The dollar strength coinciding with the G20 meeting will have been helped by Timothy Geithner's continuing affirmation of a strong dollar policy, though how he can reconcile this aim with the administration's quantitative easing policy is hard to understand as the two seem mutually incompatible. But then with most other economies in a similarly parlous state, perhaps the dollar does look stronger against many of its peer currencies—though certainly not against the yuan.

Worryingly for the global economy is that China, which had almost singlehandedly relieved the situation, particularly in the commodities sector, with its 8%+ growth and its stockpiling policies, seems to be beginning to stutter, while its metals stockpiling programs also seems to be ending—or may even have ended. If this support fades there seems little left to build a recovery on. For continued growth, China's export markets need to pick up; it is doubtful if it can continue to forge ahead on domestic stimuli alone.

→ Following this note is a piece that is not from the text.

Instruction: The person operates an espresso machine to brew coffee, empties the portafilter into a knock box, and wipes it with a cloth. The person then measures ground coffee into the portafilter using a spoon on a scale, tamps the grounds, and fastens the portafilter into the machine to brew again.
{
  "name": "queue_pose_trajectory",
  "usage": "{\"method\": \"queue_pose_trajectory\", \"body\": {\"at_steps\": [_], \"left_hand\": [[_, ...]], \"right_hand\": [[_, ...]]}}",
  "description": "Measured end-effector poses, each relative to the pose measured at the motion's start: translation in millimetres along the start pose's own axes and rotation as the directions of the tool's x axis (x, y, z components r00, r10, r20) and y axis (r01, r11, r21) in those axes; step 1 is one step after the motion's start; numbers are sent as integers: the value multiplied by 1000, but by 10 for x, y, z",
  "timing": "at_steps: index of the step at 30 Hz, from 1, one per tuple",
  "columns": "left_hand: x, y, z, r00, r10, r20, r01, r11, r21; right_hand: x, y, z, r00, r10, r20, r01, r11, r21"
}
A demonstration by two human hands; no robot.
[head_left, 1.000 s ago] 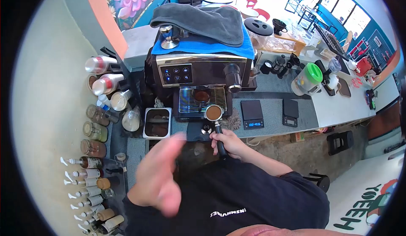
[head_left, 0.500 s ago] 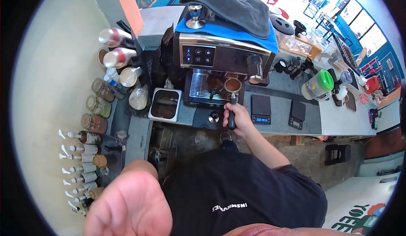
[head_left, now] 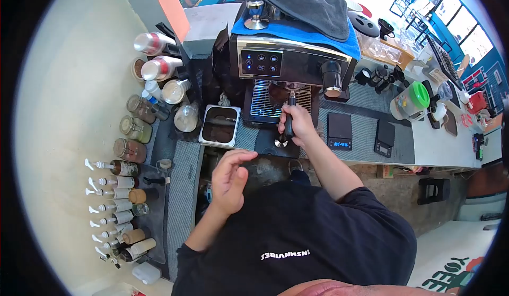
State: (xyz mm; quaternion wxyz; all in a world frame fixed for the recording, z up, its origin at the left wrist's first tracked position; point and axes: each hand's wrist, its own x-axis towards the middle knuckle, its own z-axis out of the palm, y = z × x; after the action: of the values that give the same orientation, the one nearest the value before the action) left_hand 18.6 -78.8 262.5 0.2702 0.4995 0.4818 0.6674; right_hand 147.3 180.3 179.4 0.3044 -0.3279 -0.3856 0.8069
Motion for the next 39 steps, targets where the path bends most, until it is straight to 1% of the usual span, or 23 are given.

Gold should still be seen as an investment insurance policy; however, if there is another economic meltdown, it too could suffer as it did last October when many institutions had to sell gold holdings to meet other commitments. But an ever-rising percentage of the smart money may well continue to be invested in the yellow metal—something that has already been largely responsible for the gold's steady price increase over the past few months when fundamentals would seem to suggest the opposite should be happening.

Logic suggests that investment in gold may provide the only security there is against a possible new meltdown, which could occur as soon as next month. October has been a dangerous month for equities in the past and it could prove so yet again. If the dollar continues to be seen as weak, then this could give gold the boost it may need to see it through another global financial horror story.